• [Required work]
All lines below containing the string "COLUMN" are to be copied.

• [Exercise data]

______

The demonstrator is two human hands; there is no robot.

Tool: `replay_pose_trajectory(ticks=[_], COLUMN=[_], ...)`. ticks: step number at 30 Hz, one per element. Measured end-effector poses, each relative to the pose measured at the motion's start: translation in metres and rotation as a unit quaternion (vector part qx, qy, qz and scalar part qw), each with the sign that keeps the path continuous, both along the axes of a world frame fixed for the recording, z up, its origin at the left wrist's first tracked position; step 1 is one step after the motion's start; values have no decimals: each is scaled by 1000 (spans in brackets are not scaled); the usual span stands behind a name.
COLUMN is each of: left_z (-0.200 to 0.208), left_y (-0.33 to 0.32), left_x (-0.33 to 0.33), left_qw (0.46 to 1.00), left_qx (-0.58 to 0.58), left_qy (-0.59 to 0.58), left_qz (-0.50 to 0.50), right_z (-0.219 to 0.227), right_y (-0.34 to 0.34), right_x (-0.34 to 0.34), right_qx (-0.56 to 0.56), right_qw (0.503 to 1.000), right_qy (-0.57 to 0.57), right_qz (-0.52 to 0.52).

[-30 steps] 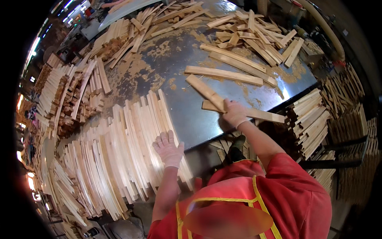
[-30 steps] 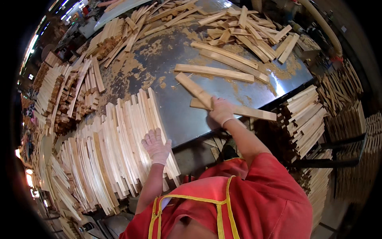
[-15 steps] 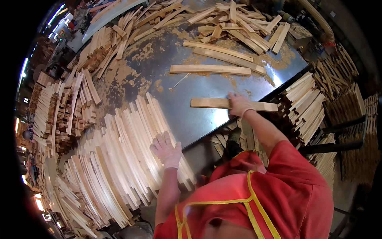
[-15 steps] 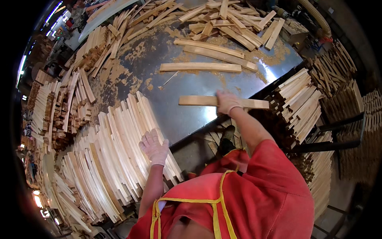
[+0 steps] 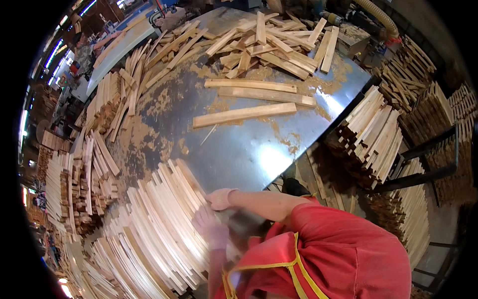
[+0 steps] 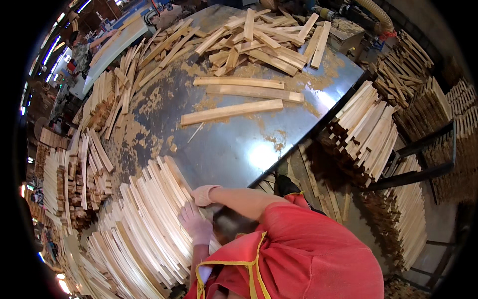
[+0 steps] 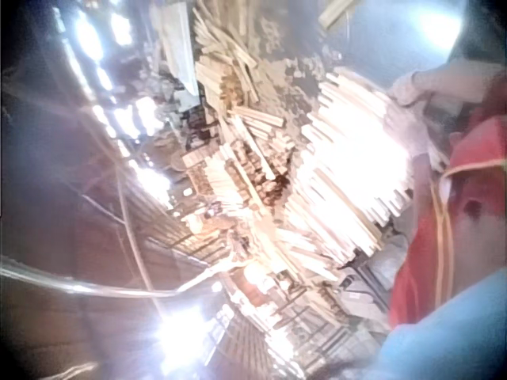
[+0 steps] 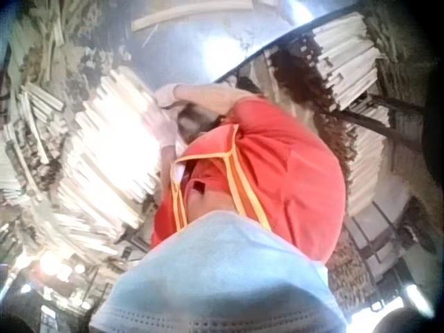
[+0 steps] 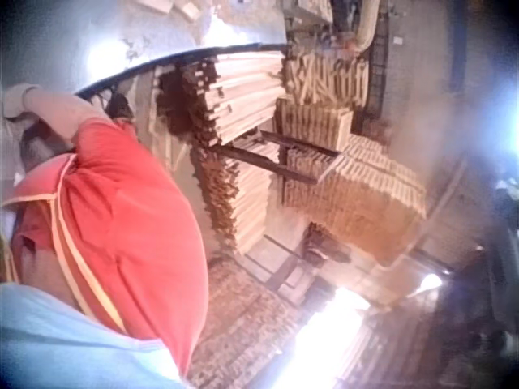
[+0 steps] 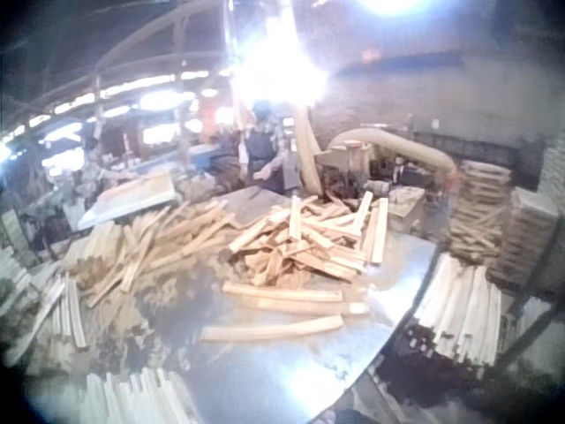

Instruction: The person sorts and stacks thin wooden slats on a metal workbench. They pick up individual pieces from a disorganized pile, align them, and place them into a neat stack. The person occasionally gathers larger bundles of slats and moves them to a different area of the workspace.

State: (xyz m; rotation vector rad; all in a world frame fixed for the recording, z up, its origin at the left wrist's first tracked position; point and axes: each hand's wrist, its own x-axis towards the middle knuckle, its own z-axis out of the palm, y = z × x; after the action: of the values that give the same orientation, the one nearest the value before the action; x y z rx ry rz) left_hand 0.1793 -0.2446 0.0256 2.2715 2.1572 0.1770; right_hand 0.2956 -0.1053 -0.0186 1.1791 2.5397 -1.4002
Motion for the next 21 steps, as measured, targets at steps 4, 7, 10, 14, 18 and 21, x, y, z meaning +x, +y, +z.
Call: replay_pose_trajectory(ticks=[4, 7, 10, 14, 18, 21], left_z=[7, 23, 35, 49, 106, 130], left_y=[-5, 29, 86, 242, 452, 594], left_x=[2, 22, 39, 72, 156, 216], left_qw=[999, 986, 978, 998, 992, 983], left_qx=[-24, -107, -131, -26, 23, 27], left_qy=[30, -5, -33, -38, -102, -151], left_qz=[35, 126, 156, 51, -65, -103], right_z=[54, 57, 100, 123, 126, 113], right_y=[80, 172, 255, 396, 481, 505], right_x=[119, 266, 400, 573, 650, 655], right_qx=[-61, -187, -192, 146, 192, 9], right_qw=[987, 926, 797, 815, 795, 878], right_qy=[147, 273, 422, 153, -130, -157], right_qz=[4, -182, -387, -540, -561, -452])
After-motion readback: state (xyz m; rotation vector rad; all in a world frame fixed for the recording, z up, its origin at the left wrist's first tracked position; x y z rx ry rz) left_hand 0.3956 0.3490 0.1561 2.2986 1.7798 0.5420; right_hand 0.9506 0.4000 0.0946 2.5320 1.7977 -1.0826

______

• [Answer section]
Tool: `replay_pose_trajectory(ticks=[_], COLUMN=[_], ...)`. ticks: step number at 30 Hz, one per element. Measured end-effector poses, each relative to the pose measured at the motion's start: translation in metres and rotation as a unit quaternion (vector part qx, qy, qz and scalar part qw), each with the sign that keeps the path continuous, both along the axes of a world frame fixed for the recording, z up, its origin at the left wrist's first tracked position; step 1 is one step after the motion's start; values have no decimals: each is scaled by 1000 (spans in brackets are not scaled); the usual span stands behind a name.
COLUMN is each of: left_z (-0.200 to 0.208), left_y (-0.33 to 0.32), left_x (-0.33 to 0.33), left_qw (0.46 to 1.00), left_qx (-0.58 to 0.58), left_qy (-0.59 to 0.58), left_qz (-0.50 to 0.50), right_z (-0.219 to 0.227), right_y (-0.34 to 0.34), right_x (-0.34 to 0.34), right_qx (-0.56 to 0.56), right_qw (0.503 to 1.000), right_qy (-0.57 to 0.57), right_qz (-0.52 to 0.52).

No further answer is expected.